Keine Angst vorm Austrocknen

Die Saarländer haben Angst vor dem Verdursten. Wo sie gehen, stehen und sitzen, da trinken sie jetzt wieder, ach was, sie saufen wie die Kühe

Die Saarländer haben Angst vor dem Verdursten. Wo sie gehen, stehen und sitzen, da trinken sie jetzt wieder, ach was, sie saufen wie die Kühe. Auf dem Weg in den Kindergarten, vom Parkhaus zur Lottobude oder abends beim Spaziergang führt im Sommer etwa ein Drittel der Bevölkerung Wasserflaschen mit, und zwar in der irrigen Annahme, es dürfe erst gar kein Durstgefühl aufkommen, andernfalls der Tod durch Austrocknung drohe.
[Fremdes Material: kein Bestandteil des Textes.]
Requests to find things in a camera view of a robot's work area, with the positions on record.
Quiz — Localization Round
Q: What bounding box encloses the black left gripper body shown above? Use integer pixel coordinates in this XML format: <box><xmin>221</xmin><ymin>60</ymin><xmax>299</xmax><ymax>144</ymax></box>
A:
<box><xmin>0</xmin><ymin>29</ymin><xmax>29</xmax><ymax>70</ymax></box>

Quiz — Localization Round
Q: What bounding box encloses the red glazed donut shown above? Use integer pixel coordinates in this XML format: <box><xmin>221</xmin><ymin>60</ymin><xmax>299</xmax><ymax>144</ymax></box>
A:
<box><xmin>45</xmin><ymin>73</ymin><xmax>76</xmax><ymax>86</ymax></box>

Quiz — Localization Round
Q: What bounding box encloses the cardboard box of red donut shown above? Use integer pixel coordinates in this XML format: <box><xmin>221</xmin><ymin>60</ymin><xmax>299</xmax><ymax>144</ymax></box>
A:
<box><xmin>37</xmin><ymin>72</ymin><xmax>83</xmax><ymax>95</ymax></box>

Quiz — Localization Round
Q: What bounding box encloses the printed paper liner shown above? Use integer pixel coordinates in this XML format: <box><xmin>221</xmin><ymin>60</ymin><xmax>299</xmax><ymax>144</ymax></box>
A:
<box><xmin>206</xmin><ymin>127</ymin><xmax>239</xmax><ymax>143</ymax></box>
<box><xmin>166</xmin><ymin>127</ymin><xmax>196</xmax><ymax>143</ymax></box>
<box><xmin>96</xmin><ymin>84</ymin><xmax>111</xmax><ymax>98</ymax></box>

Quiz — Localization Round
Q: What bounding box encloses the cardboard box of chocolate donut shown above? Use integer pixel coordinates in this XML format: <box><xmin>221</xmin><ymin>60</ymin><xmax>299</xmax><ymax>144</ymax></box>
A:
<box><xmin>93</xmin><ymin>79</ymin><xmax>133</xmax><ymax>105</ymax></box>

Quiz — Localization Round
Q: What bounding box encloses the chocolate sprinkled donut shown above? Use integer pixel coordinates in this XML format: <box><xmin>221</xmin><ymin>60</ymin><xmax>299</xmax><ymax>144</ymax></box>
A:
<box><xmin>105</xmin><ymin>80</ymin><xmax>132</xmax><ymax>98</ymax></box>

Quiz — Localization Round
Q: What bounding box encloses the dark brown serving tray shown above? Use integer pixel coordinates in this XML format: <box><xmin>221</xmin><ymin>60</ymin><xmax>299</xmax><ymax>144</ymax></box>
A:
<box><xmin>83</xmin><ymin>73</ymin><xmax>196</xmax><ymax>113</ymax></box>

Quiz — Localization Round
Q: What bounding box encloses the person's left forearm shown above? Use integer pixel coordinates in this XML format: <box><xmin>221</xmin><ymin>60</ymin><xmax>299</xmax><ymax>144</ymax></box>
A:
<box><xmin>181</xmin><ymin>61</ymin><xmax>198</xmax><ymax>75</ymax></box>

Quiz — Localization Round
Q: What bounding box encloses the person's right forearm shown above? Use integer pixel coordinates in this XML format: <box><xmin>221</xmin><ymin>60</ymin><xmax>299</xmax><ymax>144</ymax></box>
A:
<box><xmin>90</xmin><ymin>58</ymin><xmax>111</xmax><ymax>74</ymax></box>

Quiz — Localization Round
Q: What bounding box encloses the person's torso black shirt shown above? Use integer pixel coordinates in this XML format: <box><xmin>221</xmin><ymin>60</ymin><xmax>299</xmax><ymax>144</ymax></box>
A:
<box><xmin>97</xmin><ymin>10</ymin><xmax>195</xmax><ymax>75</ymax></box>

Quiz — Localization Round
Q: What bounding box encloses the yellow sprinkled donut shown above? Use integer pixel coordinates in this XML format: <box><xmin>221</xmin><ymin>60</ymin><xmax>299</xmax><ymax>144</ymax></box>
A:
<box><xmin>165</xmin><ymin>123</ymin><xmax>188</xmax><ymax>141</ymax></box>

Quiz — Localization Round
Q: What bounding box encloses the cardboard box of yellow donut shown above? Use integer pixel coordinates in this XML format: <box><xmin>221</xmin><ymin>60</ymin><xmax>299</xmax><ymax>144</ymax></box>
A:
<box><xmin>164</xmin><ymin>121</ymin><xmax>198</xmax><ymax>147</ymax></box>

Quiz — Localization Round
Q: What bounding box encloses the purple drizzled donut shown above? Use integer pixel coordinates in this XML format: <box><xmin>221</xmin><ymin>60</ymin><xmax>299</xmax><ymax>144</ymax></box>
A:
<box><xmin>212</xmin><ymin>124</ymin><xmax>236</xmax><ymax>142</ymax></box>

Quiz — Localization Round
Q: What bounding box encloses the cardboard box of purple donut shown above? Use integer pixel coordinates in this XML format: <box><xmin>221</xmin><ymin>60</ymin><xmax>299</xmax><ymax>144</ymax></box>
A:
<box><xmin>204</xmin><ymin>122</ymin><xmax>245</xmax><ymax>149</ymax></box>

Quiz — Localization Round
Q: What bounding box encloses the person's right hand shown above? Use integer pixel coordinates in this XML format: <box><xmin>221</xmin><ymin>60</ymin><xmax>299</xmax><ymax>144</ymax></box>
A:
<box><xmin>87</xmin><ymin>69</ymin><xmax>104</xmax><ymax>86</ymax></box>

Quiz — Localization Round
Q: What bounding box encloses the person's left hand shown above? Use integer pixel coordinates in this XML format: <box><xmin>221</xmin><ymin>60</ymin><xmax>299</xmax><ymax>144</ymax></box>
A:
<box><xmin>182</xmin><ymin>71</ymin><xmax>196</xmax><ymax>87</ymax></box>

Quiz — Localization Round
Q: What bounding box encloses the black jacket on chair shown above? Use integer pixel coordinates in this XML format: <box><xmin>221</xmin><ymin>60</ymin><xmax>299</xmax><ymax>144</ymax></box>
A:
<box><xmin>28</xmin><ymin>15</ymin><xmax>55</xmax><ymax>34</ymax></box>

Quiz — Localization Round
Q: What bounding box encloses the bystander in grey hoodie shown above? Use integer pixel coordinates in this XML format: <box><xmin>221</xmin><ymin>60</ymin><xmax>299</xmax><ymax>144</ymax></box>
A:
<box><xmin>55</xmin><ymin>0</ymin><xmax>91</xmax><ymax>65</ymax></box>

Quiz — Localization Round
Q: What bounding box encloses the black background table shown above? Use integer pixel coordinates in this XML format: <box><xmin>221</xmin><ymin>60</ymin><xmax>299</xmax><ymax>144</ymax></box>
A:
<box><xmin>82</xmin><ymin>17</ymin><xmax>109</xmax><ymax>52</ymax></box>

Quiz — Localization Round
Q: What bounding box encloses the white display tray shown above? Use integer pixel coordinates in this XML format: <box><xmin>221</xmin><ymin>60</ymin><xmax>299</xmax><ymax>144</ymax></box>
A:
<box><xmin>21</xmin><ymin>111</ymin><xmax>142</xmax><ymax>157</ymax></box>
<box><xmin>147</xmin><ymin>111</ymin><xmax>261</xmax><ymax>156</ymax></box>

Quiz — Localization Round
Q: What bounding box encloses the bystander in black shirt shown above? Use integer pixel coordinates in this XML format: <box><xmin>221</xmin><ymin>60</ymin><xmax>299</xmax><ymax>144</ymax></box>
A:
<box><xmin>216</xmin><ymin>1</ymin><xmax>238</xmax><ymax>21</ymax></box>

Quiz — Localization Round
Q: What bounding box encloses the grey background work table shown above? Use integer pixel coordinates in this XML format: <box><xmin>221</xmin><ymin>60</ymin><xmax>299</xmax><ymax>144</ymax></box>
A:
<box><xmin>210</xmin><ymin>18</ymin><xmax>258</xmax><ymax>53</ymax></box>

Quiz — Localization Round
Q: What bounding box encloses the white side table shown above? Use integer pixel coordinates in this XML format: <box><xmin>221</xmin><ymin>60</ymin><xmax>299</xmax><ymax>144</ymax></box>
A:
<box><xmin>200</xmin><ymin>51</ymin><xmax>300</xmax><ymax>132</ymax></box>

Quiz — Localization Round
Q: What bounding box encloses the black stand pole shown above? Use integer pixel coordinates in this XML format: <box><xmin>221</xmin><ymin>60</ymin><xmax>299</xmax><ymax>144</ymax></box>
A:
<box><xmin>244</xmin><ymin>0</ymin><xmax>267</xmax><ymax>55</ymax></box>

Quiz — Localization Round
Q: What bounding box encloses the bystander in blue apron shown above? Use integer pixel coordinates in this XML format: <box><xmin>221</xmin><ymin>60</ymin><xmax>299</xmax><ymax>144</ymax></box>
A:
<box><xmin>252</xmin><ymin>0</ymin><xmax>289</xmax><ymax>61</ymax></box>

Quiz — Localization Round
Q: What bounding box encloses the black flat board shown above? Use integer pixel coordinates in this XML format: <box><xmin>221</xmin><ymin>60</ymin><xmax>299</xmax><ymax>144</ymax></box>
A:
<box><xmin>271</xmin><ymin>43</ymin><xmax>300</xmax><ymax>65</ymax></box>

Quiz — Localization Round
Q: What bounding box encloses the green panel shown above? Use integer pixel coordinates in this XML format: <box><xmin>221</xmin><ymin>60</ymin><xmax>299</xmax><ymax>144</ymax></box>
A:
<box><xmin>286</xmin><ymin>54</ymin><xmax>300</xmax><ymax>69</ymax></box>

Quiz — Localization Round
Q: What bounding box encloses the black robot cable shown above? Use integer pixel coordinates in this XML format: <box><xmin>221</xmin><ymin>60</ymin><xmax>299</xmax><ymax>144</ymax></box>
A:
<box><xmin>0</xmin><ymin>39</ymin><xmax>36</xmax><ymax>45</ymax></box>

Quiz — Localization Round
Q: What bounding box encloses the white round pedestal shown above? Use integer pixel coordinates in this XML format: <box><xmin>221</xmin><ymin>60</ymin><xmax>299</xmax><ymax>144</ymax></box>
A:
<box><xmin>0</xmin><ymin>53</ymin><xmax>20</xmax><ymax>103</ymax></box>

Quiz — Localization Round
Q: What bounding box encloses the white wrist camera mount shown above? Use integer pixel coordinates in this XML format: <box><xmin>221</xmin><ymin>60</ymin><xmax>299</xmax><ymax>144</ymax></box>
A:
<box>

Vermutlich wurde den Leuten dieser "Trinken-Trinken-Trinken!"-Unfug im Zuge der Hitzewelle 2003 von Berufshysterikern eingehämmert und hat sich regelrecht eingebrannt.Etwa 50 Jahre dauerte es, bis die Meldung vom angeblich üppigen Eisengehalt des Spinats als falsch kapiert war. Vermutlich gehen weitere 50 Jahre ins Land, bis die Leute begreifen, dass das übermäßige vorbeugende Wassertrinken den Salzgehalt im Blut derart absenkt, dass es zu tödlichen Hirnschwellungen kommen kann. Vermutlich sterben heutzutage zigfach mehr Personen in Mitteleuropa durch solch eine "Wasservergiftung" als durch Wasserentzug.

Jenseits des Medizinischen hat der Trinkwahn auch unfeine Nebenwirkungen im alltäglichen Zusammensein. Es wirkt zu vielen Gelegenheiten unangebracht und störend, Trinkflaschen an den Hals zu setzen. Außerdem hält der Bau öffentlicher Toiletten mit den neuen Trinkgewohnheiten nicht Schritt; zwei große Textil-Kaufhäuser, die zuletzt in der Saarbrücker Bahnhofstraße öffneten, verfügen erst gar nicht über Kunden-WCs. Folge dieses Notstandes: Auf den Straßen und Plätzen sind immer mehr Gepeinigte, Suchende und Wildpinkler anzutreffen. Es ist ja nun einmal so, dass Eintrübungen der öffentlichen Laune selten von fernen Kriegen herrühren, sondern von hiesigen Kleinigkeiten. Ehe so genannte Gesundheitspolitiker sich der Angelegenheit mit ihren Teufelswerkzeugen annehmen, darf man den Zeitgenossen nur raten: Keine Angst vorm Verdorren, dem Durst eine Chance!